We did not come to a ready-made understanding of documentary practice; we were creating a process as we worked. When we started this collective, our intention was to be collaborative and to stand with the women, not only to transmit their story.
With Something Like a War, we spoke about issues that were important to many women’s groups. I am often surprised at how much of my work is used for teaching in universities – but, at that time, it wasn’t our intention. With Something Like a War, we wanted to stop the government of India’s coercive targeting of poor women to achieve state sterilisation targets.
But we also wanted to address the structural consensual belief that the poor were responsible for their poverty because of excessive breeding. So in the film we also talked about why poor women made the reproductive choices that they did – they were not foolish, but various social factors influenced their decisions.
So we not only had to address the state agenda but also this political consensus that made it acceptable to have a eugenics notion about the poor. The films produced with this political understanding acted as a medium between the activists and the academy and brought these issues into a space for discussion. So I see documentary films as building a bridge between these two worlds.
Documentary cinema appears to have moved into many directions and filmmakers approach the form from several positions; as artists, storytellers or poets. How does activism or political interrogation reconcile with these shifts?
During the 1980s and 1990s there was a stated political objective with which people approached documentary, which has now gradually shifted into the domain of the individual.
Of course, being India, a lot of social context inherently emerges in any story, but the question is: what do you do with this context? How are you recasting it in a way that there are insights not just at the level of testimony but how do we create a framework to understand social formations?
I think if you are making a film about the social collective you are also making a public intervention, politically you are making an intervention and you choose cinema to do it. When you are doing that, why is there a diffidence or hesitation to articulate a political position? To me it raises questions about aesthetics and politics; does the style of filmmaking determine your politics? Or does the way of looking determine your politics and style, which, of course, could be poetic.
Some of the issues that face documentary filmmakers in India have historically related to distribution and audiences, but contemporary India is an image-and-media-saturated environment. Is this also a challenge?
The issue of resources always remains. It is very impressive that so many people are still working given the desperate lack of resources. But the good news is that there are more exhibition forums and mini-festivals where people watch films.

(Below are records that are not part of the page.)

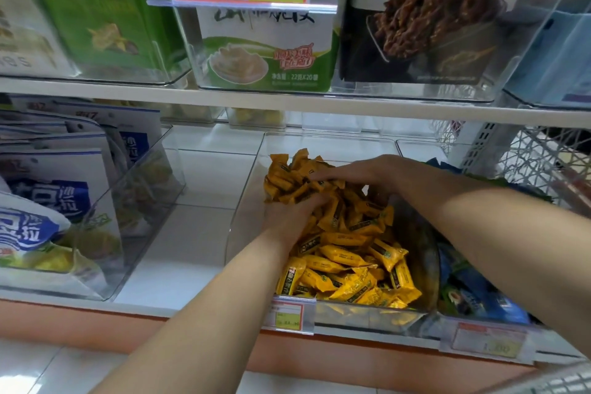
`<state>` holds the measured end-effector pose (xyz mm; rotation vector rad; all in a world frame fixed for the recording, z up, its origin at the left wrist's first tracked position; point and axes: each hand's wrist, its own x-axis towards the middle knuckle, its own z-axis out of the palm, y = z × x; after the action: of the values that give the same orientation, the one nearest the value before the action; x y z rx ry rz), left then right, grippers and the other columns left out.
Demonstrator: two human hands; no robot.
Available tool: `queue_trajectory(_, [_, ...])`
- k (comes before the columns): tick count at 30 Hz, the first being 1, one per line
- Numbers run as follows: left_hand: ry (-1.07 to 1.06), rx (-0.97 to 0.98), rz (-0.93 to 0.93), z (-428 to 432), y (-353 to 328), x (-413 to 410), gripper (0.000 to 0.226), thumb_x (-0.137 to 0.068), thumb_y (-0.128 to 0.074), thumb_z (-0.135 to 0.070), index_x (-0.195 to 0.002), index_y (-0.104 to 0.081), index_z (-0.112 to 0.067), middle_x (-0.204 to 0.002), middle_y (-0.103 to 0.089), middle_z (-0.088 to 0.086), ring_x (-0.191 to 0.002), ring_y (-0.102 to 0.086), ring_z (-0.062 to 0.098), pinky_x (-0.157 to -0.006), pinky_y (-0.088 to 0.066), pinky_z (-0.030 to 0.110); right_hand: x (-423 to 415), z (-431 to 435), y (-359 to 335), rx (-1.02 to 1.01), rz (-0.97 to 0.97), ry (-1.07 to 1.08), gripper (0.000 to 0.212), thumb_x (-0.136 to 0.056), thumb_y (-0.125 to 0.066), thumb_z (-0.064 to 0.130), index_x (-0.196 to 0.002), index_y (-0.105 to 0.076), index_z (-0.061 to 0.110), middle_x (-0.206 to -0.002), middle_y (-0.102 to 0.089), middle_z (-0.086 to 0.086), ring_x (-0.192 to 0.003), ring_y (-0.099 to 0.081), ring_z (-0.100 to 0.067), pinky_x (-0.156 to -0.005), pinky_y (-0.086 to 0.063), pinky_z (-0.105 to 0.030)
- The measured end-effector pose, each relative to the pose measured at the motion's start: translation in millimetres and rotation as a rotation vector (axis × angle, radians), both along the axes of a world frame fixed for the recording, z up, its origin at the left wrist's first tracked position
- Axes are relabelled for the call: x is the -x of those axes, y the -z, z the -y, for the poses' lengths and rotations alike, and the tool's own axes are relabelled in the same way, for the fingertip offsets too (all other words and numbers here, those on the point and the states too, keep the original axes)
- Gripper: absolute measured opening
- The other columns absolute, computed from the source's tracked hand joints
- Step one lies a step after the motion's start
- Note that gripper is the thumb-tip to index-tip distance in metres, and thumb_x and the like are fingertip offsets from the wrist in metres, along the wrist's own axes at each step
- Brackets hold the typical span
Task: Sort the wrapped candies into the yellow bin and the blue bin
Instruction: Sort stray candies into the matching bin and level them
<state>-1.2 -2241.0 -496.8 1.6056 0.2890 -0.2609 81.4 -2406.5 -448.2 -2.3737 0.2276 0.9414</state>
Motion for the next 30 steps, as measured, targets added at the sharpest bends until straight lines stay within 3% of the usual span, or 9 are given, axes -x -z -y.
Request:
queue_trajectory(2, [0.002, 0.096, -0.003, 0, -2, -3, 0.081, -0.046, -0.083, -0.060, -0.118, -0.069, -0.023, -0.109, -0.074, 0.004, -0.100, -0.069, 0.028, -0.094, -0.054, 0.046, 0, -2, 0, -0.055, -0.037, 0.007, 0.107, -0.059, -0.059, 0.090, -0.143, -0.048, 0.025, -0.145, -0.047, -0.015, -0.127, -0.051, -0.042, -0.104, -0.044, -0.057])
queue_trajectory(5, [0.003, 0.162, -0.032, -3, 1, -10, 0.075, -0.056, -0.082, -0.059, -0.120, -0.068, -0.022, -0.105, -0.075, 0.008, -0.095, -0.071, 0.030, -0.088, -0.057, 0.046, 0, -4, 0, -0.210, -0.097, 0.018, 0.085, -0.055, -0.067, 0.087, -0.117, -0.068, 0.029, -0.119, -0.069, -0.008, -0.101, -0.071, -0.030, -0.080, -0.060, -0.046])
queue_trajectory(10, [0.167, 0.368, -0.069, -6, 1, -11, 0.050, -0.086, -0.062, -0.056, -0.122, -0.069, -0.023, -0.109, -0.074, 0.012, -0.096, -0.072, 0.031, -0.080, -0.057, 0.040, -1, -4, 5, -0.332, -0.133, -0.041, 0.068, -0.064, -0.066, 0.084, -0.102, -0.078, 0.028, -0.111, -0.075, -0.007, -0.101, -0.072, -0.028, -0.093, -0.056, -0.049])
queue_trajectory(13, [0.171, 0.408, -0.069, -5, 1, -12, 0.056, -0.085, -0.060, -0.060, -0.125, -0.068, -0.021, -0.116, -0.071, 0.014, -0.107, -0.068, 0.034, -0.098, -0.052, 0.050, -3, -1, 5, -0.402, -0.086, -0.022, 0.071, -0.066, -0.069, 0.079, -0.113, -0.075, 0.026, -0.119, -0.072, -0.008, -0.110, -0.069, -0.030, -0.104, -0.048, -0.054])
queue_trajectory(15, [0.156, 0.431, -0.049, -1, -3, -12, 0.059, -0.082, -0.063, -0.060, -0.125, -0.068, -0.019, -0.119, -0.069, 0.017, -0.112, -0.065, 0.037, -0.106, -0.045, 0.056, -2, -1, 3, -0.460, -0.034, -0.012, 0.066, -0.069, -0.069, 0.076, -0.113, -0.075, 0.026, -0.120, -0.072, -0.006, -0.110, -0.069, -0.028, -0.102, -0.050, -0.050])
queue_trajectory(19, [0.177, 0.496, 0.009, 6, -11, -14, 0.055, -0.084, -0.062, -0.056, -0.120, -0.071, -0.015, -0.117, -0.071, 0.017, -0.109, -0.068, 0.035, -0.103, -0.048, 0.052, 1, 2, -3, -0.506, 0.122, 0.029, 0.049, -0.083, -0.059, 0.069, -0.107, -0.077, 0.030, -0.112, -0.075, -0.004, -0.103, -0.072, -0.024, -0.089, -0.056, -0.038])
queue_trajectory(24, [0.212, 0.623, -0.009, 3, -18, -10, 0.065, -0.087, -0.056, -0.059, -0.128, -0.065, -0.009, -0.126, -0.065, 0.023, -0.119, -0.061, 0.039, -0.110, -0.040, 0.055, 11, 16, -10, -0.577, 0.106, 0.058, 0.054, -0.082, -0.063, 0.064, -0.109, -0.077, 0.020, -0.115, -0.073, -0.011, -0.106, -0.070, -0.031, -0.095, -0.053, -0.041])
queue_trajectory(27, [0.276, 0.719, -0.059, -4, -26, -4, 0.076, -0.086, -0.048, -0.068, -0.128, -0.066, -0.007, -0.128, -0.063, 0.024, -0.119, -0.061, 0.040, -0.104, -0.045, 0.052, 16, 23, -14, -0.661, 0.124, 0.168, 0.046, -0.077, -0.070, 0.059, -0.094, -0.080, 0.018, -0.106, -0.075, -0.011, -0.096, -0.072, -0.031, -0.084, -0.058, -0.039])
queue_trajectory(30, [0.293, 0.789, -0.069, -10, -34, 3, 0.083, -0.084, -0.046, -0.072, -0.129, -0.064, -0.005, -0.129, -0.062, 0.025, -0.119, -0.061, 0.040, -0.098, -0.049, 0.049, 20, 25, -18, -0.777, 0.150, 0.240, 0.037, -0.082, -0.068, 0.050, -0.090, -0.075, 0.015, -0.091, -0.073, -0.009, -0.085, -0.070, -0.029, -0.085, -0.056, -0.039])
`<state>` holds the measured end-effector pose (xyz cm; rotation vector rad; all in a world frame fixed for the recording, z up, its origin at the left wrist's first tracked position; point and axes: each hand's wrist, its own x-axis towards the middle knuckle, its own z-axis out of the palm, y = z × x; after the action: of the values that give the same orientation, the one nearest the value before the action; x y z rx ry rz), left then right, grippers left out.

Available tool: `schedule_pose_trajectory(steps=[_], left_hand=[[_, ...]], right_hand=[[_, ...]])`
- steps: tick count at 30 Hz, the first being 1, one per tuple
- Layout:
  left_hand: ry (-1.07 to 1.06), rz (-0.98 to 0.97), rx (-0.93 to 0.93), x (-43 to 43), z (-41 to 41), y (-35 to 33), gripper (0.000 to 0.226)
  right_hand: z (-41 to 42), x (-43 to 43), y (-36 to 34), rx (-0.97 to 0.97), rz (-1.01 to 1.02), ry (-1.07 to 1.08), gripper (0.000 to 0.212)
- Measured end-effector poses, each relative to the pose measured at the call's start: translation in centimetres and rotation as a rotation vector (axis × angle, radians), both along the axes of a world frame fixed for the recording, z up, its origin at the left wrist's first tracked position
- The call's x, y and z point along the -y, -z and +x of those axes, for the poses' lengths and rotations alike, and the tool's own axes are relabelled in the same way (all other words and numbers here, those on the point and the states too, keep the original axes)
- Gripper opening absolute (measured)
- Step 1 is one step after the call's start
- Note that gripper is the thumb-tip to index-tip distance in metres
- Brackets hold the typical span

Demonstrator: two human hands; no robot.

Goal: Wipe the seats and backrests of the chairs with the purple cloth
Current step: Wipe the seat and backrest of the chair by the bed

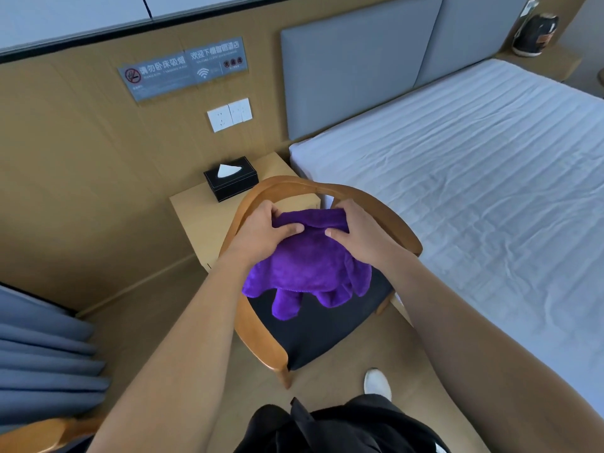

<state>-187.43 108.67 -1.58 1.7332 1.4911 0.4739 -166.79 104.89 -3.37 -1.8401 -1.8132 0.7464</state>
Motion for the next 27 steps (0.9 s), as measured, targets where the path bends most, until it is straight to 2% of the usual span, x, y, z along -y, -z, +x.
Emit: schedule_pose_trajectory(steps=[4, 6, 8, 10, 16, 19, 23, 27], left_hand=[[-0.053, -0.180, 0.019, -0.9, 1.7, 0.3, 0.061], [0.009, -0.199, -0.069, -1.7, 2.7, 0.5, 0.051], [0.083, -0.143, -0.195, -2.8, 3.9, 1.0, 0.032], [0.062, -0.088, -0.238, -3.4, 5.2, 1.4, 0.020], [-0.056, -0.042, -0.279, -4.0, 7.8, 2.8, 0.022], [-0.113, -0.031, -0.246, -3.7, 8.3, 3.8, 0.019], [-0.247, 0.079, -0.162, -4.0, 8.7, 5.1, 0.007], [-0.279, 0.059, -0.145, -6.0, 7.8, 5.9, 0.016]], right_hand=[[2.7, -1.6, 1.0, -0.013, -0.062, -0.103, 0.052], [4.3, -2.4, 1.4, -0.006, -0.106, -0.146, 0.048], [6.0, -3.3, 1.9, 0.050, -0.128, -0.202, 0.045], [7.5, -4.4, 2.6, 0.124, -0.126, -0.259, 0.045], [11.9, -7.9, 4.8, 0.252, -0.079, -0.303, 0.034], [12.8, -9.1, 5.9, 0.209, -0.102, -0.272, 0.035], [11.8, -10.5, 7.0, 0.133, -0.108, -0.256, 0.030], [10.6, -12.2, 7.8, 0.009, -0.149, -0.280, 0.028]])
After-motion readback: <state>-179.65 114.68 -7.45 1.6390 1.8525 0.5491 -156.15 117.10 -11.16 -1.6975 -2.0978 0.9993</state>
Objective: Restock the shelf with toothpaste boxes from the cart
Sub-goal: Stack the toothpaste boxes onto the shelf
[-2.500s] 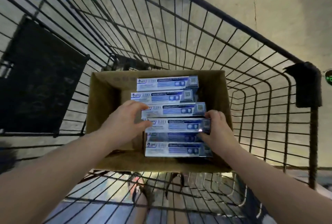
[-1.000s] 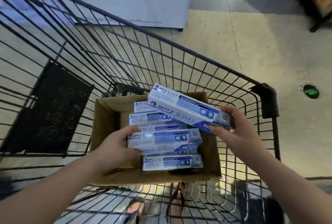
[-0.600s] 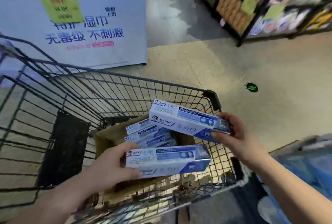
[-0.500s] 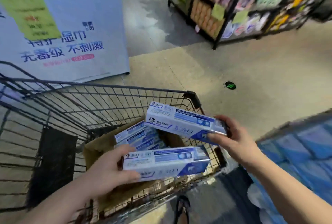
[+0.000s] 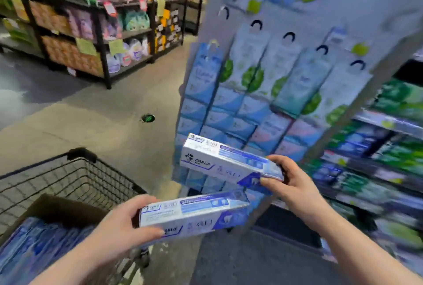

The challenge for a filmmaker like myself is how to deal with a very complex reality. It is not only at the stage of formal or creative planning but requires creating processes where people are comfortable with being filmed and feel that it is worth their participation. Cable television and 24-hour news and current affairs have created a situation where people are very media aware and understand how they might be represented or misrepresented.
They are also filming themselves – so the relationship to image has changed and the potential film participants have a different level of visual literacy and consciousness of representation. In this setting, the challenge is to create a process that takes this into account and remains accountable to the people one is filming.